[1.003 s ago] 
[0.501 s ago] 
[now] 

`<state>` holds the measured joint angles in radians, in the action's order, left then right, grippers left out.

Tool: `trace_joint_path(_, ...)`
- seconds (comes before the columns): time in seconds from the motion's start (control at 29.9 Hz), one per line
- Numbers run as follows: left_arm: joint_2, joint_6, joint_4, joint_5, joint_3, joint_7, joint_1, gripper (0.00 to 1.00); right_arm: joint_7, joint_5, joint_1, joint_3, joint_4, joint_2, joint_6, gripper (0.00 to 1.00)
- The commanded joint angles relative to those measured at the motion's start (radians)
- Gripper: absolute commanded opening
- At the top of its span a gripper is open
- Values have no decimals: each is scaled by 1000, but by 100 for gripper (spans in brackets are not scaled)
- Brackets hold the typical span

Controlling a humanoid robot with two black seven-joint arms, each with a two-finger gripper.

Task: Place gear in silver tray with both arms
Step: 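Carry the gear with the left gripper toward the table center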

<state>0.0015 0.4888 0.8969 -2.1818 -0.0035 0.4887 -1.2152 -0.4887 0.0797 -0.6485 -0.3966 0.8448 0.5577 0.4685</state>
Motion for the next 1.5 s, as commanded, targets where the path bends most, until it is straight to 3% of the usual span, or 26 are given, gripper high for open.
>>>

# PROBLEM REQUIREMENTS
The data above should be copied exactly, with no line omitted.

# FINISHED TASK
[1.003 s ago] 
[0.501 s ago] 
[now] 

`<state>` holds the measured joint angles in radians, in the action's order, left then right, grippers left out.

Tool: `trace_joint_path(_, ...)`
- seconds (comes before the columns): time in seconds from the motion's start (control at 29.9 Hz), one per line
- Numbers run as follows: left_arm: joint_2, joint_6, joint_4, joint_5, joint_3, joint_7, joint_1, gripper (0.00 to 1.00); right_arm: joint_7, joint_5, joint_1, joint_3, joint_4, joint_2, joint_6, gripper (0.00 to 1.00)
- The commanded joint angles relative to those measured at the motion's start (radians)
- Gripper: absolute commanded opening
- At the top of its span a gripper is open
- Values have no decimals: each is scaled by 1000, but by 100 for gripper (spans in brackets are not scaled)
- Brackets hold the typical span

Controlling a humanoid robot with two black seven-joint arms, each with a two-finger gripper.

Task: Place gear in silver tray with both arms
Step: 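Carry the gear with the left gripper toward the table center
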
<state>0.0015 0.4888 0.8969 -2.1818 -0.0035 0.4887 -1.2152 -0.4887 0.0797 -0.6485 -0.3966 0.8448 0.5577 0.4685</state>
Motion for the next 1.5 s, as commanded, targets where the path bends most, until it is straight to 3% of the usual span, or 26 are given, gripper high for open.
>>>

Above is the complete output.